Continuing this criticism, one instance where I believed Ali failed to accurately distinguish between Islam and culture, is when she talks about marriage in the chapter What Went Wrong? Ali describes the expectations of Muslim women to only marry within the ‘clan’, reflective of their insular upbringing (p. 50). However, the Qur’an is quite liberal on divorce and explicitly describes marriage as a willing contract between two willing participants, whilst actually giving women some economic and social benefits. In sura 65, the Qur’an states that “when you [Muslims] divorce women, … Do not turn them out of their [husbands’] houses.” Thus what Ali is describing seems to be more reflective of the bastardisation of Islamic beliefs rather than something sexist stemming from the Qur’an.

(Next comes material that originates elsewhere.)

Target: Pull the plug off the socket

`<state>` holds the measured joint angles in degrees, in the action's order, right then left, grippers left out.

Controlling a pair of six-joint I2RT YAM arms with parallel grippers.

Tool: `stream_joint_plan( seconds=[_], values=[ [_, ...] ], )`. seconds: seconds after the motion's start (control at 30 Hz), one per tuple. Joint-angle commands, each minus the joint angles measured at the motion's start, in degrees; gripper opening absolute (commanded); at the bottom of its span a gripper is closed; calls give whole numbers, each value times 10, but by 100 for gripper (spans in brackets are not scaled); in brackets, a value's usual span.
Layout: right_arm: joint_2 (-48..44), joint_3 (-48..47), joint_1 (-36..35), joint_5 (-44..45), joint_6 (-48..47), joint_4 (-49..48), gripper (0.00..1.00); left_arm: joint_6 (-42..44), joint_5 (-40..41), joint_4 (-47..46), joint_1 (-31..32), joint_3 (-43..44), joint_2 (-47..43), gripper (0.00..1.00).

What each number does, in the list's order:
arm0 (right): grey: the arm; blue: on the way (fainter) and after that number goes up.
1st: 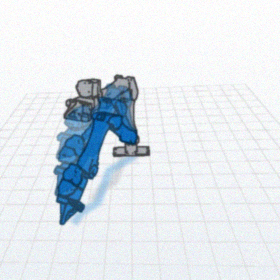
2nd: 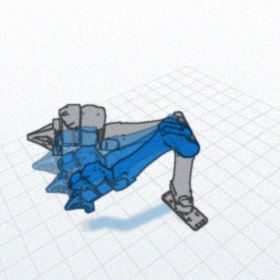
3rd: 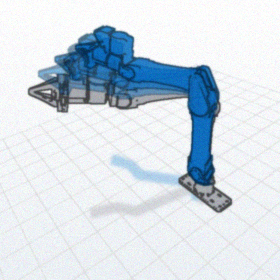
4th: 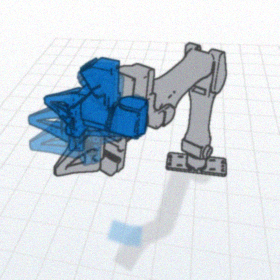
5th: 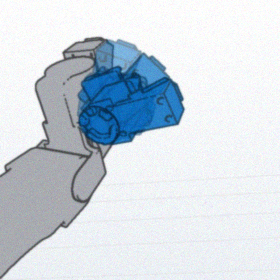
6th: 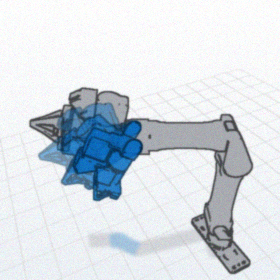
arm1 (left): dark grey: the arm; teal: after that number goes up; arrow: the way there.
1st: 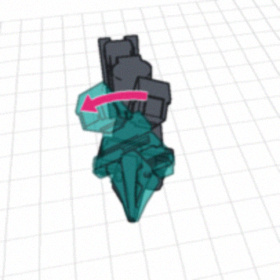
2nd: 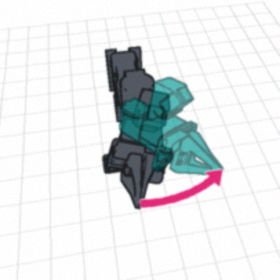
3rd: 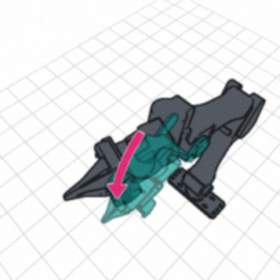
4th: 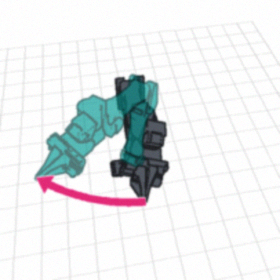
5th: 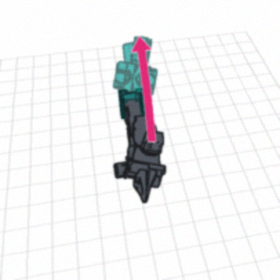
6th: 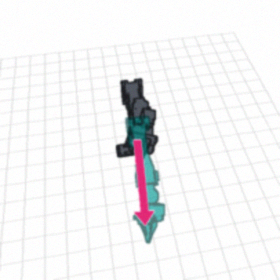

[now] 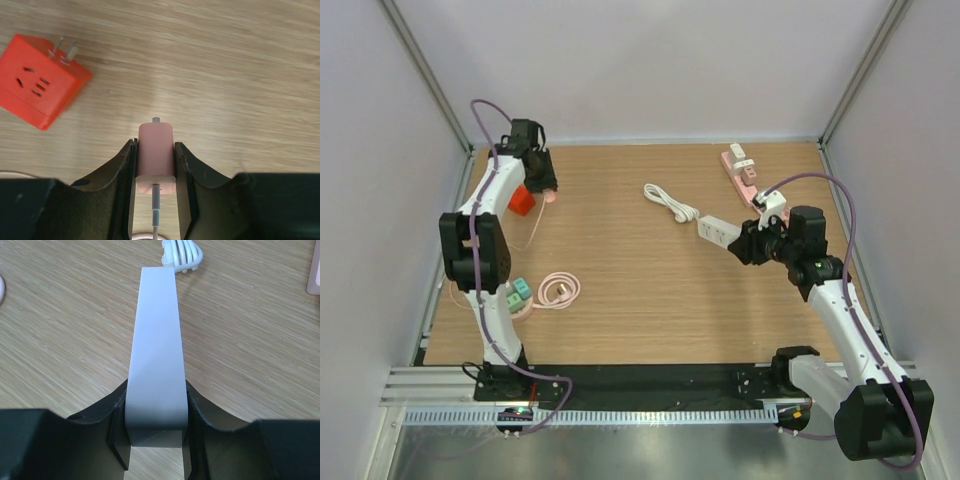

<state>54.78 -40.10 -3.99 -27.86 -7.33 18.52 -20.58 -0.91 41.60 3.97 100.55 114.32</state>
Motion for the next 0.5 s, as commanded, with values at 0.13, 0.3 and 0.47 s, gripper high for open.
stream_joint_plan(
  seconds=[0.13, 0.3, 0.47],
  values=[
    [-2, -32, -3, -29, -6, -22, 1, 147, 122, 56, 0, 124, 89, 0],
    [0, -33, -2, -31, -6, -20, 1, 164, 165, 55, 0, 141, 137, 0],
    [1, -35, -2, -32, -7, -21, 1, 172, 187, 55, 0, 155, 165, 4]
  ],
)
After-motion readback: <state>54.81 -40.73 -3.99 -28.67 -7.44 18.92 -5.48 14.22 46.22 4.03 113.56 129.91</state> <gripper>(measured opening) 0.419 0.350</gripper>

Saliem Fakir (2007, p. 333) in a rebuttal to Ali’s book argues that Ali’s inability to distinguish between “archaic patriarchal traditions… and Islam… is the biggest weakness in her thesis.” Ann Snitow (2006) further criticises Ali’s broad generalisations by stating that Ali is “so worried about imposing sameness on ‘the other’ that she misses cross cultural similarities” (p. 107).
Whilst I do agree that Ali does unfairly question the entire Muslim population with her words, I do think Fakir is also over simplistic in his assertion that the holy texts have no relationship to some of the sexist practices in Muslim communities. Quotes in the Hadith such as “I looked into Hell and found that the majority of its dwellers were women.” can be powerful justifications of certain beliefs. Ultimately, this is what Ali is fighting against, the manipulation of Islam to justify the ingrained prejudices within patriarchal societies. I believe The Caged Virgin was a legitimately an honest attempt to combat the issues women face in some Islamic nations and it does call out many appalling practices. But with its simplistic depictions, it begs the question how thin the line is between critical analyse and Islamophobia within The Caged Virgin.